WORK ORDER: Work out how many lines of the listing below contain the word "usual". Respond with that number only.
—————
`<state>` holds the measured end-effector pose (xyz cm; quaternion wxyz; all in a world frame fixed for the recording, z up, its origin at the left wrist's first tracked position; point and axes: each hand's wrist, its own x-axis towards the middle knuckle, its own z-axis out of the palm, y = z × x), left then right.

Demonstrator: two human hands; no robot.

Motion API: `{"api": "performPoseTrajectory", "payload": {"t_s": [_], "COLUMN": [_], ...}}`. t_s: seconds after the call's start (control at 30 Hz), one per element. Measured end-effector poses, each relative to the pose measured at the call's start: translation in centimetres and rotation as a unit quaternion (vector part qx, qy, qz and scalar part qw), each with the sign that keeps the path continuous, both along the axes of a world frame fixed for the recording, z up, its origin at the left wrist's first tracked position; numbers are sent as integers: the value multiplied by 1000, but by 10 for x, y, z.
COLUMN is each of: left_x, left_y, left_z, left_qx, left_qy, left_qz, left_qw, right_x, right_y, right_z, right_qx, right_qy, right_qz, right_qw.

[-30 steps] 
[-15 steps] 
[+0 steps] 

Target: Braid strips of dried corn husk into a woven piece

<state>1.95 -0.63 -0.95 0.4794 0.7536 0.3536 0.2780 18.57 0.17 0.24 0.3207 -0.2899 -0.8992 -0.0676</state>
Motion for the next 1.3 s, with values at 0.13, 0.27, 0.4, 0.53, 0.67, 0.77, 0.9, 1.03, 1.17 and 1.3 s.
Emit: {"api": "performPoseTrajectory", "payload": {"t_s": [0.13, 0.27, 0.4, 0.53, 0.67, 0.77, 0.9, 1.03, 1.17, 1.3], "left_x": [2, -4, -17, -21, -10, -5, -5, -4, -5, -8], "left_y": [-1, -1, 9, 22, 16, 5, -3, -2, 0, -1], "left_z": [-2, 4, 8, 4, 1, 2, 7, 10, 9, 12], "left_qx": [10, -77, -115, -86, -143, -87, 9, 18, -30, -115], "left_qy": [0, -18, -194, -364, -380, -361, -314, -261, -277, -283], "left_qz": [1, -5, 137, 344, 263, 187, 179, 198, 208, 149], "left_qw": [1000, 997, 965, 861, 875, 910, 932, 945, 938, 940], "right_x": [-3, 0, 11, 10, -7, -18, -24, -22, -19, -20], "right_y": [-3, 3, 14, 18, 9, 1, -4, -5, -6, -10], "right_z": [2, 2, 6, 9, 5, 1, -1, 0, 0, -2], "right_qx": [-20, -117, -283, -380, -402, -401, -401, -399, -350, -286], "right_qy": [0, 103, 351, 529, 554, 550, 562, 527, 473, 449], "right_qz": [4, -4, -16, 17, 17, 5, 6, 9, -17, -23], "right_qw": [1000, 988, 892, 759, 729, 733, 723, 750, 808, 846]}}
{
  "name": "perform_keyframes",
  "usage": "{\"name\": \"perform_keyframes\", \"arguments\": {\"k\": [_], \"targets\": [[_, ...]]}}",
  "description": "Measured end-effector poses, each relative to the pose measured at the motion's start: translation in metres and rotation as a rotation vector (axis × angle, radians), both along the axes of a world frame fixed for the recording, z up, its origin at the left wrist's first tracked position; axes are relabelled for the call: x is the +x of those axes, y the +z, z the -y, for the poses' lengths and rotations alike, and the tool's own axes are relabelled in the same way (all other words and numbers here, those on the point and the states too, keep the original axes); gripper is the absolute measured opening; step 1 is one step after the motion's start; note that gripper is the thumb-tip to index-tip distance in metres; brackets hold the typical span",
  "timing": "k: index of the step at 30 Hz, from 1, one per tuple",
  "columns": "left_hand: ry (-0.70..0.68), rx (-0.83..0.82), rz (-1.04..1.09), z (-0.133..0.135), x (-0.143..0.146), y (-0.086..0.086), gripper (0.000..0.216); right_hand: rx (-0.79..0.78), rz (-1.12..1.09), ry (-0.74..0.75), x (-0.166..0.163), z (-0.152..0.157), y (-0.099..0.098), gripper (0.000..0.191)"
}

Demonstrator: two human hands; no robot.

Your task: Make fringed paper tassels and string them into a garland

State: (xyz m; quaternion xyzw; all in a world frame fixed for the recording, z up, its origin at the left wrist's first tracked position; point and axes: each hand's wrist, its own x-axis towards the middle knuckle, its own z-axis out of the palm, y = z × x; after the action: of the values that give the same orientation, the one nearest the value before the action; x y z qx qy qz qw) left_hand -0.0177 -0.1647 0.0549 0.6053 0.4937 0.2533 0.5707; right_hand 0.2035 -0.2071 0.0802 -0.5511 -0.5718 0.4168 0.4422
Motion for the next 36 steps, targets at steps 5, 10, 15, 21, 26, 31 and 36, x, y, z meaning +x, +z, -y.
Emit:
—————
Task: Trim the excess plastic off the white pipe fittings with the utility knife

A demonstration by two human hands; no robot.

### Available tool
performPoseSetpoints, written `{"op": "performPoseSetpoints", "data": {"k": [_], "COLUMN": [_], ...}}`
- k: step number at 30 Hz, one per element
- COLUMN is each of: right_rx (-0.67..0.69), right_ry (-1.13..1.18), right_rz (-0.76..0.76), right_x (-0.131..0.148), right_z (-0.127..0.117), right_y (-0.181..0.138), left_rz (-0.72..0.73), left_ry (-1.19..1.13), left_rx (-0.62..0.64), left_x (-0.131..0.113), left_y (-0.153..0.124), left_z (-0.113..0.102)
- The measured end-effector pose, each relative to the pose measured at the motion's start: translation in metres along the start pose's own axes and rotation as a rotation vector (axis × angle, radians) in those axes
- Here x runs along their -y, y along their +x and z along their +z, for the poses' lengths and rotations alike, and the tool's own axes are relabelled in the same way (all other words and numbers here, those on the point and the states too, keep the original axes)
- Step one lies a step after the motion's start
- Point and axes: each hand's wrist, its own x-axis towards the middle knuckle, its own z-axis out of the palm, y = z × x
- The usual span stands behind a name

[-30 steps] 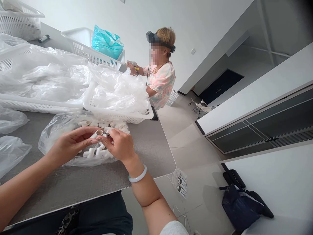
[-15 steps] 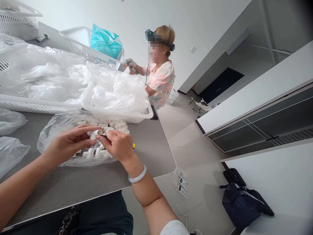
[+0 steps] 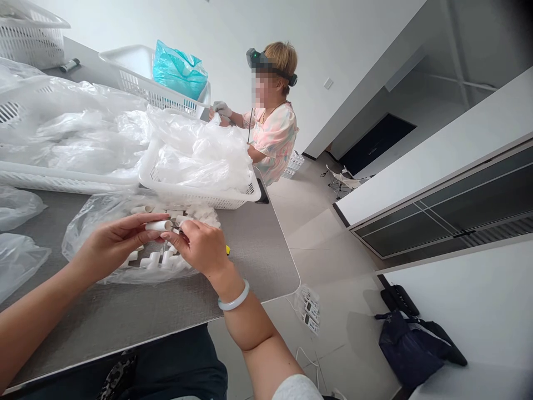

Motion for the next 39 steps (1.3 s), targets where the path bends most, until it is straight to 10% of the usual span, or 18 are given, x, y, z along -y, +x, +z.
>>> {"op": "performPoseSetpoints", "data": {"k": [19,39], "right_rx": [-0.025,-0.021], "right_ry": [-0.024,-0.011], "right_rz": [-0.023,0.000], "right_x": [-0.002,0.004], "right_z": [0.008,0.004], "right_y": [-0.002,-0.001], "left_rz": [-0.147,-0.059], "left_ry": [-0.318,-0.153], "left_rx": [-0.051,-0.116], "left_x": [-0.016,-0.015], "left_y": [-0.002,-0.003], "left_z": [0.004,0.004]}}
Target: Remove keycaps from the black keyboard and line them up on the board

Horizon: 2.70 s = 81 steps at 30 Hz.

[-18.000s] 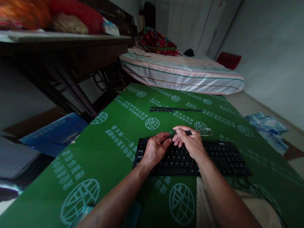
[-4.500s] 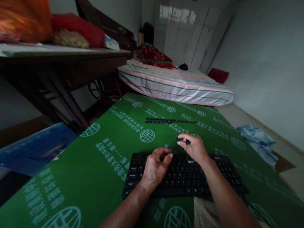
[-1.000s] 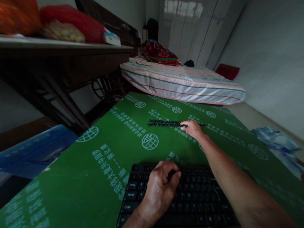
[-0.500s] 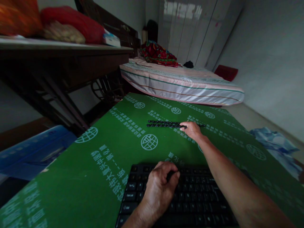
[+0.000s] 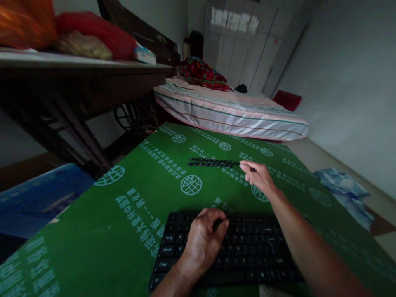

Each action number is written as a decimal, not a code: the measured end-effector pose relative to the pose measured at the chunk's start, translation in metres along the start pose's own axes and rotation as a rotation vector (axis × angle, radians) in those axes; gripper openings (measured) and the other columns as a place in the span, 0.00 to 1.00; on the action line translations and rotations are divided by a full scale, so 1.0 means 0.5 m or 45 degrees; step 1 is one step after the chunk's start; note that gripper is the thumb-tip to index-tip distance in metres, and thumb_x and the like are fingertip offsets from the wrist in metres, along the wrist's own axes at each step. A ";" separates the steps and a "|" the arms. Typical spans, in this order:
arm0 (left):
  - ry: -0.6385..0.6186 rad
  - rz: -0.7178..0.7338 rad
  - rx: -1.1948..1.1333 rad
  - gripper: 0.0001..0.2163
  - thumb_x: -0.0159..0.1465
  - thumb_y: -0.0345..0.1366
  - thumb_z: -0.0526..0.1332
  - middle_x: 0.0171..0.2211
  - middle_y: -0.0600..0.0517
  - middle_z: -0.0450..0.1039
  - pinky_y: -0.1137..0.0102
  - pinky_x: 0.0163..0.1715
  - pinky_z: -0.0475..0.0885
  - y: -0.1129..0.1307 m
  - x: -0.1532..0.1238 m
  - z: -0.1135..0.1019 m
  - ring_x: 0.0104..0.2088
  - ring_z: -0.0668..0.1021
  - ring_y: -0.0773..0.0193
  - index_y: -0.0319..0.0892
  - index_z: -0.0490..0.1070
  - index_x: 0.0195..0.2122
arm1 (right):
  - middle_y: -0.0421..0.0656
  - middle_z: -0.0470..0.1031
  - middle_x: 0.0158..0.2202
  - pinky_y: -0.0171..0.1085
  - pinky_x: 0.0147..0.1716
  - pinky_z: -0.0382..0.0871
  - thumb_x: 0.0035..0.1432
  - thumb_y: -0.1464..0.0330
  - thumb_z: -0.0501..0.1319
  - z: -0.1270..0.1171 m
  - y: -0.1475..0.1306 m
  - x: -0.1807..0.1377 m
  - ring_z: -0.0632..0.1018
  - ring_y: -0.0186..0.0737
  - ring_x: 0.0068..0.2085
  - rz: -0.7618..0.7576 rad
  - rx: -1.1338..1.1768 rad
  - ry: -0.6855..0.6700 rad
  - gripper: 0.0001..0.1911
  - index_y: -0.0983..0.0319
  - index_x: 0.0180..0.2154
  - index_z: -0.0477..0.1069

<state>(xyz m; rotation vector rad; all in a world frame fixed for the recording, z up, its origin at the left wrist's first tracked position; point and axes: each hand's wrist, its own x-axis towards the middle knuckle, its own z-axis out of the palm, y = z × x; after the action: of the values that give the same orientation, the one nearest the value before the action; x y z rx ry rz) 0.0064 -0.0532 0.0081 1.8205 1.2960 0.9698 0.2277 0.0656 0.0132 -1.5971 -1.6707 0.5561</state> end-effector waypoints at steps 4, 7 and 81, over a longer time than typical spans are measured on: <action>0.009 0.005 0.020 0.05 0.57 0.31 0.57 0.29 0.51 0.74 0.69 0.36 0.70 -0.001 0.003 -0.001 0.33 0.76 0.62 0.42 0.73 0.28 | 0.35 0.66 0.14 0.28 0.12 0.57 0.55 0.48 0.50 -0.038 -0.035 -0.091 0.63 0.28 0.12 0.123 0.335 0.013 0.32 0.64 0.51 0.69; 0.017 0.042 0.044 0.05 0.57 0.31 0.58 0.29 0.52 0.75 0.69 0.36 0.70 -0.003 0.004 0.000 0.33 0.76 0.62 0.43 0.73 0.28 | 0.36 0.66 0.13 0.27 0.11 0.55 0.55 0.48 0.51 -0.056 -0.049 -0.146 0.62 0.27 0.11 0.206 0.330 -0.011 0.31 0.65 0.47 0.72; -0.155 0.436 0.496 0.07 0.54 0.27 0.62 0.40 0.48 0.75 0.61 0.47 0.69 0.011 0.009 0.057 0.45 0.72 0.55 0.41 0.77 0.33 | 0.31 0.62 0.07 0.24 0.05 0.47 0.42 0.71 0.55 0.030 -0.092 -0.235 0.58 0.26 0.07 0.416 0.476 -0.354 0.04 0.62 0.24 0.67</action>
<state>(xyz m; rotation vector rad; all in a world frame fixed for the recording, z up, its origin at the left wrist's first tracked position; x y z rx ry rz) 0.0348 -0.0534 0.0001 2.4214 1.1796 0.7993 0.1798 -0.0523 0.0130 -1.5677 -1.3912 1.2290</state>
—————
TASK OUTPUT: 2